Material supplied:
++++++++++++++++++++

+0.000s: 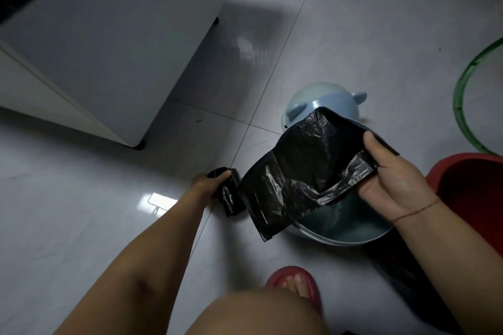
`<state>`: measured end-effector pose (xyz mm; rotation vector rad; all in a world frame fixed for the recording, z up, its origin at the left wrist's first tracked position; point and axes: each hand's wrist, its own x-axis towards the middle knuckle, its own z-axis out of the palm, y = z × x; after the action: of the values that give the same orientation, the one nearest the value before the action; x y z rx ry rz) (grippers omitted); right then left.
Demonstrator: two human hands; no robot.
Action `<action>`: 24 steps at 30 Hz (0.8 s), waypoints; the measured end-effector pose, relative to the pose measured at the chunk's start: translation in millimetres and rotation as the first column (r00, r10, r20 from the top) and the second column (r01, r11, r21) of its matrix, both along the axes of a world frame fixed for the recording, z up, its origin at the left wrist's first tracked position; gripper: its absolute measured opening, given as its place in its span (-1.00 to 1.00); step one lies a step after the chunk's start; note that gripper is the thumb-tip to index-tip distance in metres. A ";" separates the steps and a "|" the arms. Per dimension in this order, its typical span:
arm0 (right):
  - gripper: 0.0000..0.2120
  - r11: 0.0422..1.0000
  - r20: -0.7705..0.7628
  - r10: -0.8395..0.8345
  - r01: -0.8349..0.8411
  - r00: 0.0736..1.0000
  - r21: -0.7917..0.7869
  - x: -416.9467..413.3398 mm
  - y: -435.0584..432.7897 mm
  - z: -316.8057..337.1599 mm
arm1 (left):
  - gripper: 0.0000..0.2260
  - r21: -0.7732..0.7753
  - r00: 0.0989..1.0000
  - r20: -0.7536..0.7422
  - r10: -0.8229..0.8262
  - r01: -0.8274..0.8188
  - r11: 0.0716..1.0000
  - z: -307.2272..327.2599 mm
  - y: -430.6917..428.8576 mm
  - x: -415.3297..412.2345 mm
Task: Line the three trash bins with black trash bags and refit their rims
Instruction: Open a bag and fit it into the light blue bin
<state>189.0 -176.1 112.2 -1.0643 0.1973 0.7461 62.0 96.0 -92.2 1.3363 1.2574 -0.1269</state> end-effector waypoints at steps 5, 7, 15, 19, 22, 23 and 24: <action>-0.49 1.000 0.018 -0.004 0.004 1.000 0.013 -6.0 -1.6 9.5 | -0.26 0.354 0.965 -0.214 -0.152 0.222 0.908 21.6 5.5 2.6; -0.49 1.000 0.053 0.012 -0.014 0.999 0.022 -9.7 -3.5 21.6 | -0.36 0.445 0.979 -0.132 -0.158 0.201 0.872 56.3 1.2 10.6; -0.64 0.936 0.363 0.348 -0.340 0.865 -0.087 -37.6 -16.8 114.2 | -0.30 -0.155 0.782 0.430 -0.451 0.556 0.817 269.3 -40.4 30.9; -0.67 0.825 0.491 0.564 -0.475 0.664 -0.306 -62.6 -34.5 159.0 | -0.12 -0.380 0.728 0.471 -0.499 0.678 0.630 341.3 -74.1 21.4; -0.70 0.731 0.492 0.681 -0.543 0.543 -0.413 -81.6 -51.6 176.8 | -0.34 -0.375 0.759 0.480 -0.439 0.630 0.680 359.0 -102.0 12.8; -0.67 0.697 0.479 0.716 -0.553 0.508 -0.457 -87.1 -57.0 177.9 | -0.47 -0.364 0.782 0.498 -0.375 0.581 0.728 360.1 -110.1 11.0; -0.63 0.664 0.460 0.747 -0.555 0.480 -0.500 -92.4 -62.0 177.5 | -0.60 -0.358 0.795 0.526 -0.304 0.531 0.768 361.1 -118.2 9.1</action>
<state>96.6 -238.1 289.7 -1.6564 -0.7944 1.0138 71.1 -22.2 268.9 1.0926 0.4581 -0.4192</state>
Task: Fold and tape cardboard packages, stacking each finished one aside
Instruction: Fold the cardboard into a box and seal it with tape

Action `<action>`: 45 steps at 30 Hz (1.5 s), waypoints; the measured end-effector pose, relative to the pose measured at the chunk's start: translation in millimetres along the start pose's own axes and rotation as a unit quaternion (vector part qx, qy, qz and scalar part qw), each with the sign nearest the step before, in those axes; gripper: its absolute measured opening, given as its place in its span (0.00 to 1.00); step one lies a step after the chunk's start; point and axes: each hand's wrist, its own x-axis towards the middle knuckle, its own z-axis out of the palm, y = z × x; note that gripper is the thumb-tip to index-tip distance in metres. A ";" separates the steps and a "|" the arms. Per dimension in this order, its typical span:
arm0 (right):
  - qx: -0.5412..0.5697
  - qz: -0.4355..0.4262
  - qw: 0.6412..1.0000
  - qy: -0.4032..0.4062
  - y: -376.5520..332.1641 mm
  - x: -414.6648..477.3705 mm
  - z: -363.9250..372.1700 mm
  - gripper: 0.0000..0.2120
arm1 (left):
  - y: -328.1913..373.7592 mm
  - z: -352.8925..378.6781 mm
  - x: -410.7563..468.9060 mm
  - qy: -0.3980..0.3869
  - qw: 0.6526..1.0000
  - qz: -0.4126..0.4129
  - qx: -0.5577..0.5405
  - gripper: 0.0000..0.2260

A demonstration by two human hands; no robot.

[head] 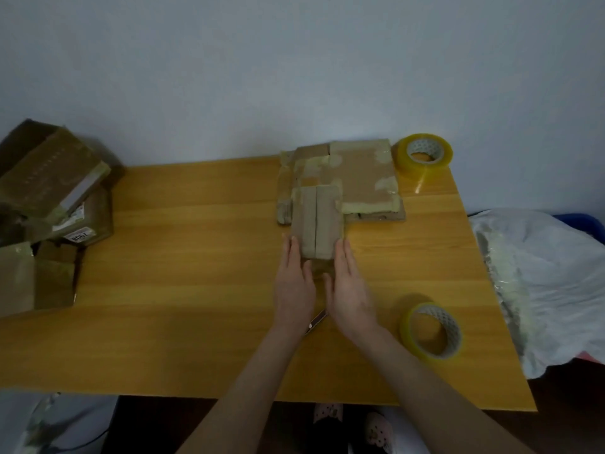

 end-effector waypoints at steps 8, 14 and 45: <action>-0.031 -0.005 0.999 0.036 18.1 26.0 -6.0 0.36 | -25.5 4.1 23.1 -0.050 0.999 0.001 0.001 0.37; -0.076 -0.068 0.990 0.098 30.5 35.6 -4.4 0.38 | -40.8 3.0 38.7 -0.049 0.997 0.054 0.040 0.34; 0.017 0.057 0.993 0.099 18.6 27.6 -10.3 0.17 | -31.7 -7.0 29.6 0.013 0.996 -0.051 -0.071 0.23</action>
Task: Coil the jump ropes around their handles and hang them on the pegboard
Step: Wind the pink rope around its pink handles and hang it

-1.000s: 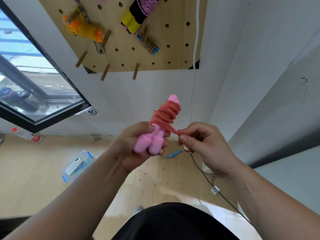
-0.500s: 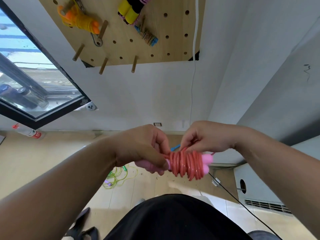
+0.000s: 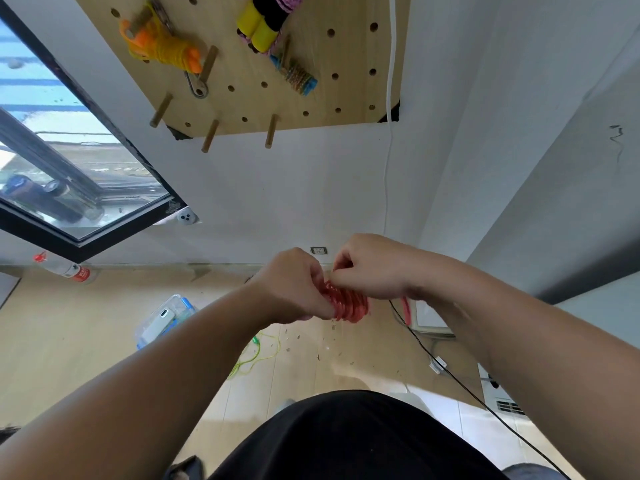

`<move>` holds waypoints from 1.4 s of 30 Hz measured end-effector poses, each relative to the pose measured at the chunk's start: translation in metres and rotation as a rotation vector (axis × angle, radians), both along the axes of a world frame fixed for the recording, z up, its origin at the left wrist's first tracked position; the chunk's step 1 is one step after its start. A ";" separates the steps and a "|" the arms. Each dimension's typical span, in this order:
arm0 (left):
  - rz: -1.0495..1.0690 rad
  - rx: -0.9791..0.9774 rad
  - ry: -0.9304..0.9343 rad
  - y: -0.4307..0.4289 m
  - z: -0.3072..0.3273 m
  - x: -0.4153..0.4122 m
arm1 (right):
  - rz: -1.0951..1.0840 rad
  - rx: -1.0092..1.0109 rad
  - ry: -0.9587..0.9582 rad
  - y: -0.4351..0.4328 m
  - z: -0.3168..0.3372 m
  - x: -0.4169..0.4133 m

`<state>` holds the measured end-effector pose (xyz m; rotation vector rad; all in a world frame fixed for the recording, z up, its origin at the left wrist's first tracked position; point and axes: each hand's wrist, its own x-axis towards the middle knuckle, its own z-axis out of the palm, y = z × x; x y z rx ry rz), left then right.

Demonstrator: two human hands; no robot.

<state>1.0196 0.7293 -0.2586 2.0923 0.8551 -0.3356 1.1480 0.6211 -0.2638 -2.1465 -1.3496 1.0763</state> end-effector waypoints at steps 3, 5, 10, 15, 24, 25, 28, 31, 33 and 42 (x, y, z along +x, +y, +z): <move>0.209 -0.030 -0.093 0.008 -0.003 0.004 | -0.089 0.124 -0.072 -0.005 -0.003 -0.015; 0.307 -0.079 -0.159 0.010 -0.003 0.006 | -0.138 0.248 -0.178 -0.009 -0.011 -0.025; 0.368 -0.272 -0.178 0.003 0.001 0.005 | -0.206 0.511 -0.329 -0.027 -0.027 -0.035; 0.367 -0.411 -0.175 -0.004 -0.004 0.002 | -0.019 0.441 -0.485 -0.043 -0.025 -0.032; 0.269 -0.520 -0.200 0.000 0.015 -0.002 | -0.113 0.592 -0.574 -0.044 -0.024 -0.021; 0.244 -0.555 -0.202 0.004 0.017 -0.004 | -0.162 0.585 -0.463 -0.045 -0.023 -0.017; 0.189 -0.558 -0.253 0.010 0.019 -0.011 | -0.359 0.590 -0.189 -0.049 -0.019 -0.011; 0.115 -0.338 -0.440 0.002 0.008 -0.019 | -0.620 0.592 0.355 -0.050 -0.014 -0.013; 0.029 -0.358 -0.475 -0.008 -0.001 -0.023 | -0.695 0.600 0.553 -0.047 -0.011 -0.018; 0.106 -0.235 -0.505 -0.028 -0.008 -0.013 | -0.629 0.465 0.388 -0.037 -0.006 -0.036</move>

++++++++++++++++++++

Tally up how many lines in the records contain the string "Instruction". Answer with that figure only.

2